Could you copy every line of the data that contains the word "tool"?
* * *
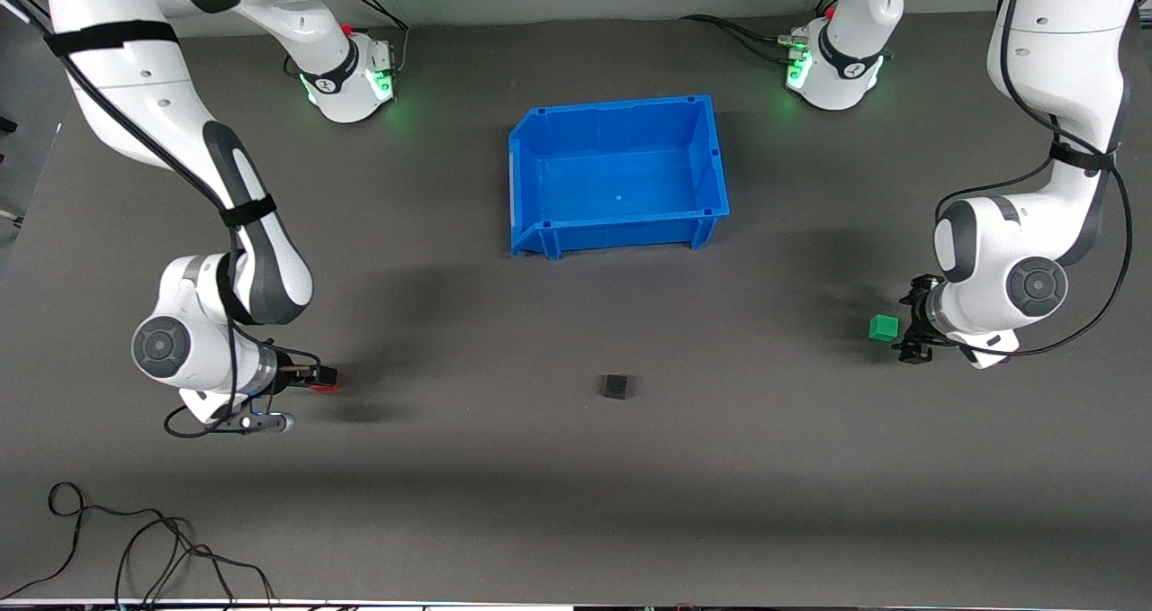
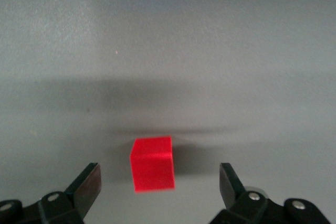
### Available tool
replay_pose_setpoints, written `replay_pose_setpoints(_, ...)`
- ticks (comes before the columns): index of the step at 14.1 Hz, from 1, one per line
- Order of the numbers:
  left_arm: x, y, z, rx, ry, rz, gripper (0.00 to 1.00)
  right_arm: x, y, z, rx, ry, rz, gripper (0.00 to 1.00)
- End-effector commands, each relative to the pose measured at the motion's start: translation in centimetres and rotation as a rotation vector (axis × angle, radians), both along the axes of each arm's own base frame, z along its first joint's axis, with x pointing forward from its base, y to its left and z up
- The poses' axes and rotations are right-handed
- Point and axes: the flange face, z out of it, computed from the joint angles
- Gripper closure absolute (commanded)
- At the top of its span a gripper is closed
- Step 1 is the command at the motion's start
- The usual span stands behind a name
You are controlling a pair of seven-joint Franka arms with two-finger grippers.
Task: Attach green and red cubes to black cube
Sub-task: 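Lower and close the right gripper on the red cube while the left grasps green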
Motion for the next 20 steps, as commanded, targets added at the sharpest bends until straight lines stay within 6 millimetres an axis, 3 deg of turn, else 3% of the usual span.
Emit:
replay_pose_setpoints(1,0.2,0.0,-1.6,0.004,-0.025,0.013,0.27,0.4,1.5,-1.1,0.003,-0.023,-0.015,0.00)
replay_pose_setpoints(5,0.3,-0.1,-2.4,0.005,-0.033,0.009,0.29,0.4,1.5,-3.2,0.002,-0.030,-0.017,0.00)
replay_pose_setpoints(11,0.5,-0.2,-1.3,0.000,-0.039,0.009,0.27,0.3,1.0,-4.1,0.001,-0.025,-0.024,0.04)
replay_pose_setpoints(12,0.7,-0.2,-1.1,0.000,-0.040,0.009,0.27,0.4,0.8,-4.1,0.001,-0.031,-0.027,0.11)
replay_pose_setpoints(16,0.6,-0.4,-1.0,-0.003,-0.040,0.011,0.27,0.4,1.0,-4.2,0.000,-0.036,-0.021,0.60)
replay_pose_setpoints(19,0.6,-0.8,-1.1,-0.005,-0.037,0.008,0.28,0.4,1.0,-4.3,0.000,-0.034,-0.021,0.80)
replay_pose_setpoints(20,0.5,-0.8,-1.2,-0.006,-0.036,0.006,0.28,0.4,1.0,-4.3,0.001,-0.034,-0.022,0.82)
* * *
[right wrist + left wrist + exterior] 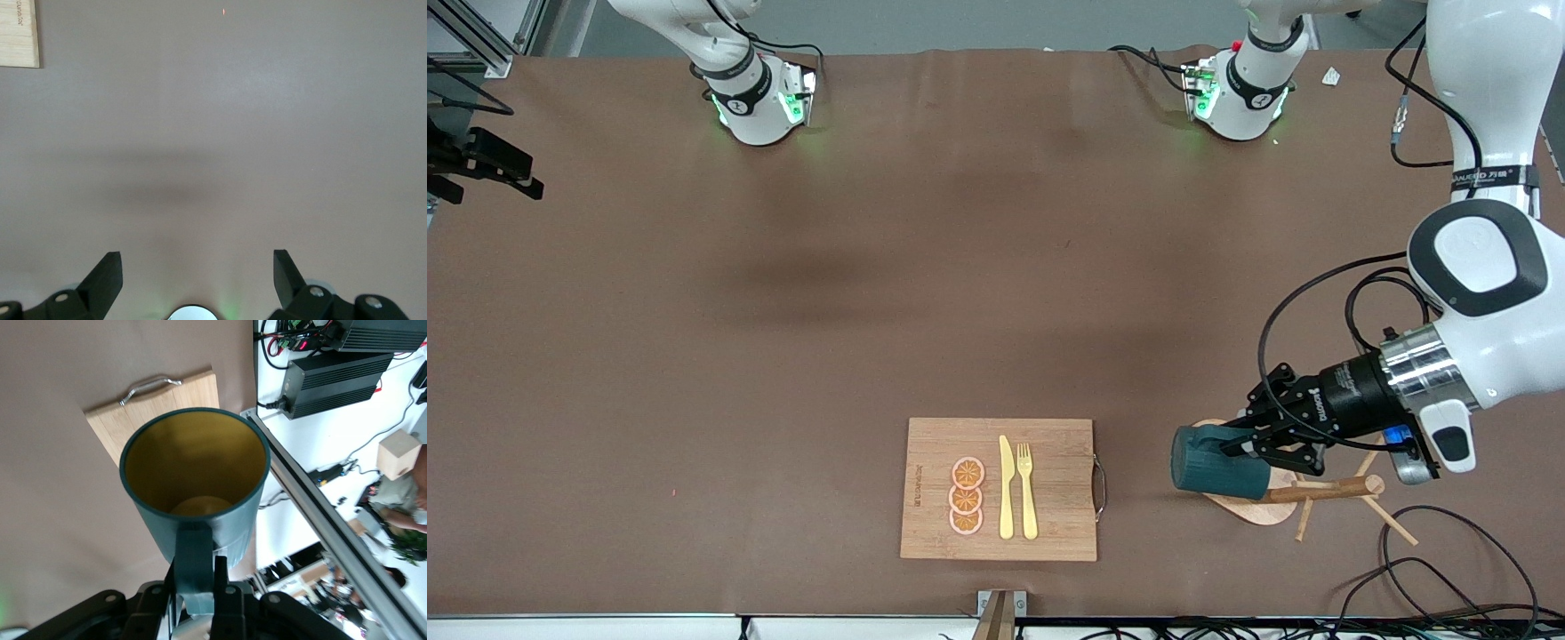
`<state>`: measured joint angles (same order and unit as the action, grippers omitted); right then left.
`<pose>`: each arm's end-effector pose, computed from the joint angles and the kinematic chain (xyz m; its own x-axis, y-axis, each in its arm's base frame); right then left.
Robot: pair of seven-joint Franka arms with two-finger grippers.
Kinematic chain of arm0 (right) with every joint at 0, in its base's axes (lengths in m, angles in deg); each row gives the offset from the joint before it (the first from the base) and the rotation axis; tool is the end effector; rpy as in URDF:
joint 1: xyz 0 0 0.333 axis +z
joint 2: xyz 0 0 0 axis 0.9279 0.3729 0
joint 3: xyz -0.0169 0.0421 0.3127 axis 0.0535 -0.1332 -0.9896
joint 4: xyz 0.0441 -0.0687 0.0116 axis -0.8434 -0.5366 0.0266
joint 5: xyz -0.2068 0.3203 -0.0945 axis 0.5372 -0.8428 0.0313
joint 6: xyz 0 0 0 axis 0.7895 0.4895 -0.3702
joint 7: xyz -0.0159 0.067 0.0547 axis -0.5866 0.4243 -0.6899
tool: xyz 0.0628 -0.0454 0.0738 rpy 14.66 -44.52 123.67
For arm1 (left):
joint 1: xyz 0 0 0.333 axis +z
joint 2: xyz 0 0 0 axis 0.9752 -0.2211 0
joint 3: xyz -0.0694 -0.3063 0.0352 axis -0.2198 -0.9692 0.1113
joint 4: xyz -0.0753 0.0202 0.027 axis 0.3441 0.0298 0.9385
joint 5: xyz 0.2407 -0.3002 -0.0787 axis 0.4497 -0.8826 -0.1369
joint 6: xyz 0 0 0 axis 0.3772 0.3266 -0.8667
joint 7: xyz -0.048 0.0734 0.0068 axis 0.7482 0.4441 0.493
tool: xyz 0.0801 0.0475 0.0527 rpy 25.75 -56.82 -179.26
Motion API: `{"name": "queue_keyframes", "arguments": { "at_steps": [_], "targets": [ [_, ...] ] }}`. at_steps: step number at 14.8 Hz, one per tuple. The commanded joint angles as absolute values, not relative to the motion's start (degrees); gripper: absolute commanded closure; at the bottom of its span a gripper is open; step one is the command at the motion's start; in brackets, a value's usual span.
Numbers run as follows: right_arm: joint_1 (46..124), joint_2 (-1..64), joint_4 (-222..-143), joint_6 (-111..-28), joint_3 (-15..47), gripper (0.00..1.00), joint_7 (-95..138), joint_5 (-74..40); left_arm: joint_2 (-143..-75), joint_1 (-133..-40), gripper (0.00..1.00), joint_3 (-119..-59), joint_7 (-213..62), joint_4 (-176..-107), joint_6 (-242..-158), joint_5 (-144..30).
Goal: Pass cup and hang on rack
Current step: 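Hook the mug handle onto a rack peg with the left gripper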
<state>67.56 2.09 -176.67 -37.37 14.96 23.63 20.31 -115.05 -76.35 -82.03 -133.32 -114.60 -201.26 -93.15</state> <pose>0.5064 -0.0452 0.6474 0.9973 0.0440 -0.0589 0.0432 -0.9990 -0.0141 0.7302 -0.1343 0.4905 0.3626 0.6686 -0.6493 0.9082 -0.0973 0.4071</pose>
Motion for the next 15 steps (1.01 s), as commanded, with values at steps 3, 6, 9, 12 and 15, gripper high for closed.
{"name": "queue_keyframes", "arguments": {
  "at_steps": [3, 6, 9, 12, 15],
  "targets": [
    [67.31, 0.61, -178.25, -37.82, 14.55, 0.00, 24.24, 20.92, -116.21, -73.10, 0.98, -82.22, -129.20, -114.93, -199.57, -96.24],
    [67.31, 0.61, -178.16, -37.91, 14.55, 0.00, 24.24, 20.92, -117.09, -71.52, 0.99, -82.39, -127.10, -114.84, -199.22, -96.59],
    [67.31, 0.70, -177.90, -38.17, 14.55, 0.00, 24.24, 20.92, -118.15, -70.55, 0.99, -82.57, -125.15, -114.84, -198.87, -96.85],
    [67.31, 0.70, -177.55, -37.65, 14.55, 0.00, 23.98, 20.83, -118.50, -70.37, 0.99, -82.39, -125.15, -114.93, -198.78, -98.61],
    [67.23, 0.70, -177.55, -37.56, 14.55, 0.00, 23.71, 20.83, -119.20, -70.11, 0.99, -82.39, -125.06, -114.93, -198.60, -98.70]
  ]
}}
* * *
- **Solved exercise**:
### Available tool
Kinematic chain of arm0 (right) with every joint at 0, in its base's axes (lengths in m, angles in deg); each row gives the offset from the joint before it (the first from the base) and the rotation axis; tool is the end effector; rpy as in URDF:
tool: xyz 0.0628 -0.0454 0.0738 rpy 14.66 -44.52 123.67
tool: xyz 0.0801 0.0475 0.0527 rpy 25.75 -56.82 -179.26

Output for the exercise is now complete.